“Voice” is how the essay sounds when you read it. Think of it this way. When you read something, does it sound like someone you know? Some people talk, and write, very formally. Some talk informally while others may have a bit of sarcasm or a bit of humor in their normal speech. We all have a certain sound to the way we talk.
Similarly, there is a certain sound to writing. You want to strive to have your writing sound like you talk. Don’t get me wrong here. If you like, you know, like, talk, like your friends, you know, that is not something you want to follow in your writing. Poor speech does not make for great writing.
Several years ago I worked with a young man whose father was a professional writer. They sent me a copy of the essay written by the student and I knew right away that this was not the product of a high school student. I work with many students who are great writers but high school students and older adults talk, and write, in different ways. The words are different and the syntax is different. When I asked, it turned out that dad had done an edit on the essay which made it sound like a 50 year old man. The voice of the student had been lost.
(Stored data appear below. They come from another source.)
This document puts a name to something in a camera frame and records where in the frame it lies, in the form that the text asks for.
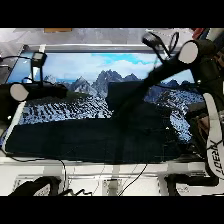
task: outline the large screen
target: large screen
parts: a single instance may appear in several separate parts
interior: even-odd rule
[[[32,57],[32,53],[22,56]],[[56,100],[45,98],[26,102],[19,125],[68,119],[109,118],[105,97],[109,82],[137,81],[147,77],[155,66],[155,54],[143,53],[48,53],[43,67],[44,80],[61,83],[68,90],[81,93],[77,99]],[[30,75],[30,62],[19,59],[8,82],[20,82]],[[40,79],[39,71],[35,79]],[[190,70],[176,74],[161,82],[163,87],[153,86],[145,101],[172,108],[170,121],[181,141],[189,141],[189,125],[184,115],[192,103],[202,102],[197,92],[177,90],[186,83],[194,83]]]

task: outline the black cloth
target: black cloth
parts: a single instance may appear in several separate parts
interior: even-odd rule
[[[13,156],[108,164],[172,160],[181,151],[170,113],[144,102],[132,113],[125,130],[106,118],[16,125],[6,151]]]

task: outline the sky
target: sky
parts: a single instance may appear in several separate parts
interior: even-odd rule
[[[133,73],[138,78],[144,79],[153,69],[156,59],[155,54],[143,53],[48,53],[47,55],[43,67],[44,76],[52,75],[60,81],[68,80],[69,82],[82,76],[90,83],[97,79],[102,70],[109,69],[118,72],[122,77]],[[32,53],[24,53],[23,56],[32,57]],[[8,81],[20,82],[29,74],[30,62],[26,59],[19,59]],[[179,73],[164,82],[172,79],[176,79],[178,83],[184,80],[193,82],[190,71]]]

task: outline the white circular joint cap
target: white circular joint cap
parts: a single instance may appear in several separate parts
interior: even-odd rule
[[[29,92],[24,88],[22,84],[15,83],[10,88],[10,94],[15,100],[24,101],[27,98]]]
[[[190,64],[197,58],[197,56],[198,47],[194,42],[190,41],[182,47],[178,59],[185,64]]]

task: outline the blue sky
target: blue sky
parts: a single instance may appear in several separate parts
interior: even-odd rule
[[[94,82],[99,73],[111,69],[117,71],[122,77],[135,74],[138,78],[145,78],[153,69],[155,54],[140,53],[48,53],[47,60],[43,67],[44,75],[52,75],[60,80],[75,81],[83,76],[90,83]],[[32,57],[31,53],[23,56]],[[11,73],[9,82],[20,82],[23,77],[30,74],[30,62],[26,59],[19,59]],[[176,79],[178,83],[184,80],[193,82],[190,71],[184,71],[166,81]]]

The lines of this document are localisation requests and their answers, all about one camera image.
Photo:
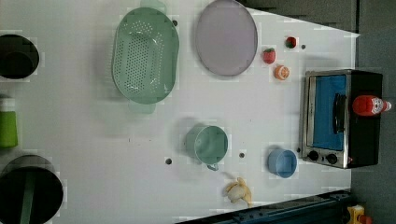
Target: black toaster oven
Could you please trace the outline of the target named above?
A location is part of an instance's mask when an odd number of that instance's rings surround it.
[[[338,168],[378,164],[380,115],[352,111],[359,95],[382,97],[382,75],[358,70],[307,72],[304,90],[305,161]]]

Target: green mug
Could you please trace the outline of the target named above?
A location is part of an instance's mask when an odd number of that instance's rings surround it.
[[[187,133],[186,147],[190,156],[217,171],[219,161],[227,153],[227,134],[217,126],[197,125]]]
[[[17,118],[13,99],[0,99],[0,148],[18,145]]]

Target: purple plate
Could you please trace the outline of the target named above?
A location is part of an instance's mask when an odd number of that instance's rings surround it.
[[[256,24],[238,2],[217,0],[198,20],[195,45],[208,70],[222,76],[239,75],[256,55]]]

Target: green cup on edge
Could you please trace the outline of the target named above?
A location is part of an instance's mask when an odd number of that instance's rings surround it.
[[[186,145],[190,156],[205,163],[208,169],[217,171],[218,163],[227,153],[228,138],[217,126],[197,125],[188,132]]]

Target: blue bowl
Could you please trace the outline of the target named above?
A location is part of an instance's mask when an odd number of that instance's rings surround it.
[[[271,173],[288,178],[294,174],[297,158],[290,150],[276,149],[268,157],[268,169]]]

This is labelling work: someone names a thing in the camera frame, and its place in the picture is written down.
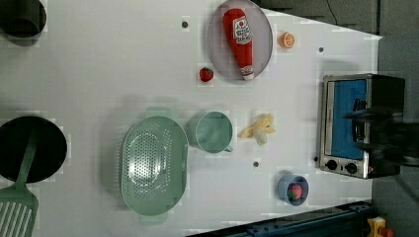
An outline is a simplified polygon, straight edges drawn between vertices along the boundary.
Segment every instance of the white surface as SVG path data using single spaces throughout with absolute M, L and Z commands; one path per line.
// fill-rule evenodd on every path
M 371 198 L 371 181 L 321 172 L 312 158 L 322 76 L 377 71 L 378 38 L 267 12 L 273 31 L 293 32 L 296 46 L 275 44 L 253 81 L 231 84 L 215 71 L 202 84 L 199 69 L 212 68 L 206 21 L 219 3 L 48 1 L 39 47 L 0 40 L 2 121 L 38 111 L 70 143 L 59 174 L 31 185 L 40 200 L 34 236 L 182 236 Z M 269 112 L 277 133 L 263 147 L 234 138 L 222 157 L 191 148 L 181 201 L 163 224 L 143 226 L 124 205 L 118 164 L 124 136 L 149 106 L 168 106 L 180 124 L 200 109 L 225 111 L 238 131 Z M 303 206 L 276 197 L 285 171 L 306 176 Z

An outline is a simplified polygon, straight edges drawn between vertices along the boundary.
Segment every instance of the red fruit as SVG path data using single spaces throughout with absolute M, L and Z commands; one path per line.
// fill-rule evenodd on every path
M 201 81 L 208 82 L 213 78 L 213 72 L 209 68 L 204 67 L 200 70 L 200 78 Z
M 302 187 L 300 185 L 293 185 L 288 190 L 288 195 L 292 199 L 299 199 L 302 195 Z

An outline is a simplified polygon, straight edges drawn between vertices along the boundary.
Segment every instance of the blue bowl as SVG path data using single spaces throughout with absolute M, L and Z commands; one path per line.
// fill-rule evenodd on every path
M 288 195 L 288 189 L 292 185 L 300 185 L 302 187 L 302 194 L 299 199 L 292 199 Z M 308 196 L 308 182 L 303 176 L 297 175 L 284 175 L 278 182 L 278 197 L 291 204 L 291 205 L 301 205 L 305 202 Z

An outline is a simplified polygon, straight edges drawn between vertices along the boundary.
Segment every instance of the black pan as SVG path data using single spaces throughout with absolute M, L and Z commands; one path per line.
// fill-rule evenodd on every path
M 27 183 L 36 183 L 55 174 L 67 154 L 67 142 L 51 121 L 39 117 L 20 117 L 0 127 L 0 175 L 16 181 L 31 130 L 40 128 L 40 139 Z

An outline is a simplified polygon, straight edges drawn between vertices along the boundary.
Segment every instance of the green spatula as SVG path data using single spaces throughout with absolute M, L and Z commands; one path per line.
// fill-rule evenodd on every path
M 30 237 L 38 211 L 38 199 L 26 186 L 38 146 L 38 132 L 31 131 L 16 183 L 0 191 L 0 236 Z

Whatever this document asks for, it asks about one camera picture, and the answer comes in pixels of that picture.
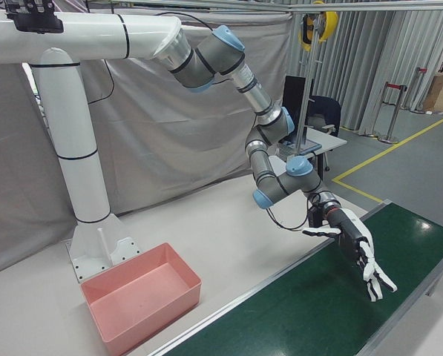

Why is this important? Because the purposes of the essay is to communicate something about you and how you write. If the essay doesn’t sound like your voice you are not communicating “you” to the college. After reading thousands of essays, college admissions officers are very aware of what an authentic voice sounds like.
How do you make sure your “voice” is coming through. Read your essay out loud. Does it sound like you? Not sure? Read it out loud to someone who knows you well. They will be able to easily tell if your writing sounds like you.
If you make sure that your “voice” comes through in your essay, you will be one step closer to being the strongest possible candidate for admission to that special college.